Problem statement - If a line below contains the word "trace", count it; give only the total.

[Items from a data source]
*** Block opens ***
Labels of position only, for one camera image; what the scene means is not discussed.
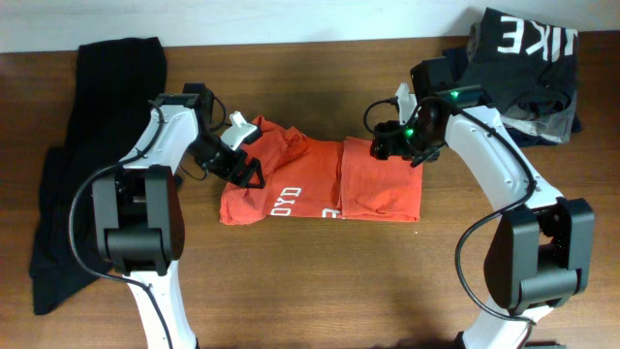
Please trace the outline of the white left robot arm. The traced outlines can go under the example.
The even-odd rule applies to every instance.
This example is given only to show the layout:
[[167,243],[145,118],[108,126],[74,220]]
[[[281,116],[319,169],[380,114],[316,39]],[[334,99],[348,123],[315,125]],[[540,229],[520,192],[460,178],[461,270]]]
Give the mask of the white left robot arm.
[[134,148],[92,184],[99,253],[129,286],[150,348],[199,345],[178,277],[185,223],[174,175],[183,156],[193,156],[207,175],[264,188],[260,161],[242,149],[260,128],[235,111],[224,133],[214,134],[202,120],[213,101],[209,94],[158,95]]

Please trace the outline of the red orange t-shirt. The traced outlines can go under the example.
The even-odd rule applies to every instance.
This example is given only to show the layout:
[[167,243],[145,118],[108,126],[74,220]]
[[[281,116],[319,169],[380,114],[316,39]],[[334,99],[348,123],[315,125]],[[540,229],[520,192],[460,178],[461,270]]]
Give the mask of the red orange t-shirt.
[[422,167],[398,157],[377,160],[367,140],[318,141],[261,115],[253,123],[263,135],[243,149],[261,162],[265,187],[227,184],[221,223],[249,225],[268,216],[420,220]]

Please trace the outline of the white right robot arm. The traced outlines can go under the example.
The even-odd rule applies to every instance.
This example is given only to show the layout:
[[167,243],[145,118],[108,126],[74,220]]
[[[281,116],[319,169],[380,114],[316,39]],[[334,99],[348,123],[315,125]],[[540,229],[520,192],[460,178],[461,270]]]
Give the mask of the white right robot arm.
[[[401,83],[386,100],[395,120],[371,128],[373,157],[399,156],[412,167],[447,146],[466,164],[492,211],[459,238],[454,265],[461,287],[480,313],[460,332],[457,348],[527,348],[538,322],[589,281],[595,213],[584,199],[569,200],[529,162],[478,87],[412,93]],[[489,296],[466,281],[462,250],[483,225],[498,226],[483,263]]]

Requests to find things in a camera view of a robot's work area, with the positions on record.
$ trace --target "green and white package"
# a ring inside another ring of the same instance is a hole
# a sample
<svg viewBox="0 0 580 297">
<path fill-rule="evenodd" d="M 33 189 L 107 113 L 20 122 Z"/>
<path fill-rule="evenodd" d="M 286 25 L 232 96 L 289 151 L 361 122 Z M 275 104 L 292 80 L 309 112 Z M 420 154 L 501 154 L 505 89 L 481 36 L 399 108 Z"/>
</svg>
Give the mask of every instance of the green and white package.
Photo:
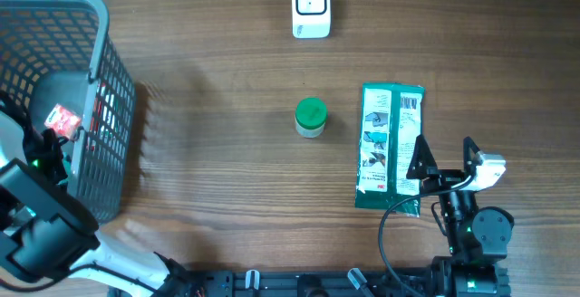
<svg viewBox="0 0 580 297">
<path fill-rule="evenodd" d="M 425 89 L 398 83 L 365 83 L 354 206 L 387 209 L 419 194 L 419 180 L 407 179 L 415 139 L 421 134 Z M 396 211 L 420 215 L 420 201 Z"/>
</svg>

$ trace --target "small jar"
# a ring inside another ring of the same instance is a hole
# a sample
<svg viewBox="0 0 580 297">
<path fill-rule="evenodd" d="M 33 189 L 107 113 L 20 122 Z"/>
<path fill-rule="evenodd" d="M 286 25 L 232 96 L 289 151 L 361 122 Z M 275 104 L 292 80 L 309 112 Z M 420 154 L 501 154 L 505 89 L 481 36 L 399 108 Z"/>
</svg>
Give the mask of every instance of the small jar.
<svg viewBox="0 0 580 297">
<path fill-rule="evenodd" d="M 305 138 L 315 138 L 322 134 L 328 111 L 318 98 L 306 98 L 296 107 L 296 131 Z"/>
</svg>

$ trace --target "gray plastic basket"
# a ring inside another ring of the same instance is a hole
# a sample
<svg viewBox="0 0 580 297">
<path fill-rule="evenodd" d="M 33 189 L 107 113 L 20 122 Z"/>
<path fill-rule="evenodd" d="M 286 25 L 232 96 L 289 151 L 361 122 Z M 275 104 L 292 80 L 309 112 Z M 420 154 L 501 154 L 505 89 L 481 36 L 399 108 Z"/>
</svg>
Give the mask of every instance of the gray plastic basket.
<svg viewBox="0 0 580 297">
<path fill-rule="evenodd" d="M 119 212 L 136 100 L 108 30 L 102 0 L 0 0 L 0 90 L 36 128 L 55 103 L 82 116 L 67 191 L 101 223 Z"/>
</svg>

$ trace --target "wood grain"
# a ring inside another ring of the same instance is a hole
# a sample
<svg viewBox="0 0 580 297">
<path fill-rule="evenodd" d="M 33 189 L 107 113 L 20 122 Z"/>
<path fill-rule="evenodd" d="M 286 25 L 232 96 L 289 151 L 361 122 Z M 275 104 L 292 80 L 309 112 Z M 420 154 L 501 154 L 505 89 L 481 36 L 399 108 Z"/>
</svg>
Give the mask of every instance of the wood grain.
<svg viewBox="0 0 580 297">
<path fill-rule="evenodd" d="M 353 207 L 361 86 L 397 81 L 426 88 L 440 166 L 468 135 L 507 159 L 478 201 L 517 220 L 514 295 L 580 293 L 580 0 L 333 0 L 331 37 L 308 41 L 291 0 L 104 1 L 139 94 L 106 232 L 198 269 L 380 269 L 381 213 Z M 319 139 L 294 130 L 307 96 L 331 112 Z M 446 254 L 431 201 L 389 221 L 396 265 Z M 80 294 L 104 288 L 39 293 Z"/>
</svg>

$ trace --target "plastic packet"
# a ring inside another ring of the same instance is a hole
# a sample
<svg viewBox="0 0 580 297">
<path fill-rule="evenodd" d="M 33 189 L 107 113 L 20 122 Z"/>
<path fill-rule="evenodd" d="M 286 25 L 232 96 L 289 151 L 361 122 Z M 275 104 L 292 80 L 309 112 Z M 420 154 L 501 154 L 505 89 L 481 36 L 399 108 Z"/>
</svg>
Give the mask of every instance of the plastic packet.
<svg viewBox="0 0 580 297">
<path fill-rule="evenodd" d="M 397 83 L 365 83 L 354 206 L 387 209 L 419 194 L 419 180 L 407 179 L 415 139 L 421 134 L 425 89 Z M 419 216 L 420 201 L 396 211 Z"/>
<path fill-rule="evenodd" d="M 46 120 L 44 126 L 54 129 L 57 135 L 67 139 L 75 139 L 76 129 L 81 125 L 81 118 L 60 104 L 56 104 Z"/>
</svg>
*** Block closes ***
Written reply - 8